Construct validity: In this study, the construct validity of the MFT was estimated by calculating Spearman correlation coefficients for associations between MFT and FMA and MMT scores. The validity of the MFT showed good correlations with both measures. Notably, closer associations between MFT and FMA were identified for sub-domains of similar movements (e.g., arm motion on MFT and the arm subscale on FMA; grasp and pinch items on MFT and the hand subscale on FMA). As FMA is a widely used functional scale of the upper extremities in patients with stroke and as its validity and reliability are well-established, these findings confirm the validity of using the MFT to assess upper extremity function in patients with stroke. Importantly, this study is the first to report validation results for the MFT in relation to FMA.

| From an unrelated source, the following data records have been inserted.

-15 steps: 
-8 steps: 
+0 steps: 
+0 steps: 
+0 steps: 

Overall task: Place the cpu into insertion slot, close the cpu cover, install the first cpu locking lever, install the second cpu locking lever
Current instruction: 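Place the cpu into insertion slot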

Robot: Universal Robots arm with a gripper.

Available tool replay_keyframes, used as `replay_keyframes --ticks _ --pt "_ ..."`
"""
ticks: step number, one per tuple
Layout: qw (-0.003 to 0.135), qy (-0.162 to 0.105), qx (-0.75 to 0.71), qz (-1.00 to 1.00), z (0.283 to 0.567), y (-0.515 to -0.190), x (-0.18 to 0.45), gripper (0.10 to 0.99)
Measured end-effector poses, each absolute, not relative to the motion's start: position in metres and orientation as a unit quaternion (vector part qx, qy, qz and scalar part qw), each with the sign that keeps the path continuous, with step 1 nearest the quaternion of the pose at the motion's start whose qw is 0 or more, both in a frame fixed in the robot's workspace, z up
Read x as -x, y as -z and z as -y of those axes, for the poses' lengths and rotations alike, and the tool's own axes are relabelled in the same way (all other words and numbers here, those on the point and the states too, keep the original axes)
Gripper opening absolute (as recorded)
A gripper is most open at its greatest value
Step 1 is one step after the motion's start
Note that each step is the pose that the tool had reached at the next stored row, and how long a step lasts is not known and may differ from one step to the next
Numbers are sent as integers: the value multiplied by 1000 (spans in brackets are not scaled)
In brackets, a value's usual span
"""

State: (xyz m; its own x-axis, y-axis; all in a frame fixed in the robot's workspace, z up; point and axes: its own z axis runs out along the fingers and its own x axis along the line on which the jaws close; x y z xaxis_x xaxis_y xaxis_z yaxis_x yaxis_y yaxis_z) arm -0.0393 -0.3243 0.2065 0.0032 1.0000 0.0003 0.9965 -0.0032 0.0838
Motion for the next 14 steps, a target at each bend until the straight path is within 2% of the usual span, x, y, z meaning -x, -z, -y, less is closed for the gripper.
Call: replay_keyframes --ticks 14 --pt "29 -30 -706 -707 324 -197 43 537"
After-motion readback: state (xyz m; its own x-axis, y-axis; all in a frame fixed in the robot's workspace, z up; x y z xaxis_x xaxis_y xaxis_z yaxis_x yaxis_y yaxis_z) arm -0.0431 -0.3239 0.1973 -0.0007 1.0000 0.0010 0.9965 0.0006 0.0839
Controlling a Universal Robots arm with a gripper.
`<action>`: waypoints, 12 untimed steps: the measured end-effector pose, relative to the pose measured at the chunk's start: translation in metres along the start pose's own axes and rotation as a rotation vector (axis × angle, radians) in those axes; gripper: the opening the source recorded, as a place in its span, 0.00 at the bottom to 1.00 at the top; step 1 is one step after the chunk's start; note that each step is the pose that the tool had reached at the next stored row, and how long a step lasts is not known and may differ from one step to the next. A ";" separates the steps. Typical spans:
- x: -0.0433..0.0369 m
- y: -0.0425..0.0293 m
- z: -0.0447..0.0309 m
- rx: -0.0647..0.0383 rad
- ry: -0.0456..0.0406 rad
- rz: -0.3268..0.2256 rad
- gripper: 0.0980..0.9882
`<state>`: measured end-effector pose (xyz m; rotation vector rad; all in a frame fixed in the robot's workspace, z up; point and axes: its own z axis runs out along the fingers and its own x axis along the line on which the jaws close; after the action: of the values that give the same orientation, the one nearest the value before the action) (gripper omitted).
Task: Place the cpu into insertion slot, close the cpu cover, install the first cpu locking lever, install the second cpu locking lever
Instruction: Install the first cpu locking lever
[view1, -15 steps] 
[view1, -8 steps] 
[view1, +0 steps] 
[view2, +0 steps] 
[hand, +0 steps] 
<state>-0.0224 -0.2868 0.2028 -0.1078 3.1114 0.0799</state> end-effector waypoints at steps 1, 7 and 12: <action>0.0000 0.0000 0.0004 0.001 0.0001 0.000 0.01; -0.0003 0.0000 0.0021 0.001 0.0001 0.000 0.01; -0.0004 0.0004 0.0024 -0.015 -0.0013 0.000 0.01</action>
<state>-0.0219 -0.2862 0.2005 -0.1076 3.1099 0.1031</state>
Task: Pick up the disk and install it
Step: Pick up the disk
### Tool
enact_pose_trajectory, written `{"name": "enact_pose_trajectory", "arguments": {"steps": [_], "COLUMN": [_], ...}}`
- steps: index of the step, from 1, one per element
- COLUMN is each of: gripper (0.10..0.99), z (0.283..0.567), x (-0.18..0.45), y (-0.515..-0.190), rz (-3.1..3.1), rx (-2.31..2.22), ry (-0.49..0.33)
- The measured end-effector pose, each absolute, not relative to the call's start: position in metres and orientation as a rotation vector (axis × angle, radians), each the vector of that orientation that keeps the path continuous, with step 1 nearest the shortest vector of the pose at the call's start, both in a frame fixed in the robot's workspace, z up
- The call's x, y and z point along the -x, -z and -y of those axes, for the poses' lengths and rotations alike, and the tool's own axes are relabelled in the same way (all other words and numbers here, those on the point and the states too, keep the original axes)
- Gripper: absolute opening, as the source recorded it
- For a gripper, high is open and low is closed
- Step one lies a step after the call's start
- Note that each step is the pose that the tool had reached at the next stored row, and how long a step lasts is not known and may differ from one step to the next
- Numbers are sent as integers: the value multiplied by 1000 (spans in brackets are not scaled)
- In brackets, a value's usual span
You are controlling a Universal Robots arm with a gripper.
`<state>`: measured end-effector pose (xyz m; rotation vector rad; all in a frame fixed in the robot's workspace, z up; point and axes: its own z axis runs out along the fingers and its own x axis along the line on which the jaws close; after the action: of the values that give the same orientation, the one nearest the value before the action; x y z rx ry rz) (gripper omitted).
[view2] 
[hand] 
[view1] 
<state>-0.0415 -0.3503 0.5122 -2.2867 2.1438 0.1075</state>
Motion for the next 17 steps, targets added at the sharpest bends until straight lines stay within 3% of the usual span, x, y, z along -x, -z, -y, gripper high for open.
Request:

Study LimitationsIn this study, we primarily assessed the effect of the examiner on reliability. The reliability of an assessment tool can also be influenced by day-to-day variability, the test procedure itself, and the environmental conditions in which the assessment was performed (Sole et al. 2007). Hence, further study of the reliability of MFT in relation to these factors may be required. In addition, previous studies have indicated that SEM and SRD values can differ depending on whether the tasks are conducted by either the paretic or non-paretic side of patients with hemiplegia (Patten et al. 2003; Flansbjer et al. 2005a). Thus, motor impairment would likely affect the absolute reliability values of tests such as the MFT. Therefore, a larger sample of patients with stroke differing in levels of motor impairment is required to study whether the absolute reliability of the MFT differs according to impairment severity. Also, as seen in this study, a rater’s familiarity with and proficiency in a specific tool affects performance. In this respect, further reliability study including raters of similar proficiency in MFT may be warranted. Lastly, although fine motor skill is mostly affected by age in non-demented elders (Hoogendam et al. 2014), cognitive deficit may influence dexterity (de Paula et al. 2016). Since we did not evaluate cognitive function in our healthy participants, any influence by cognitive deficits may not be excluded especially in our older participants.
Our results confirmed that the Korean version of MFT is a highly reliable and valid instrument for the assessment of upper extremity function in patients with hemiplegic stroke.
Manual function test kit was kindly loaned by Yerang Medical Co. to Nowon Eulji Medical Center.
The authors declare no conflict of interest.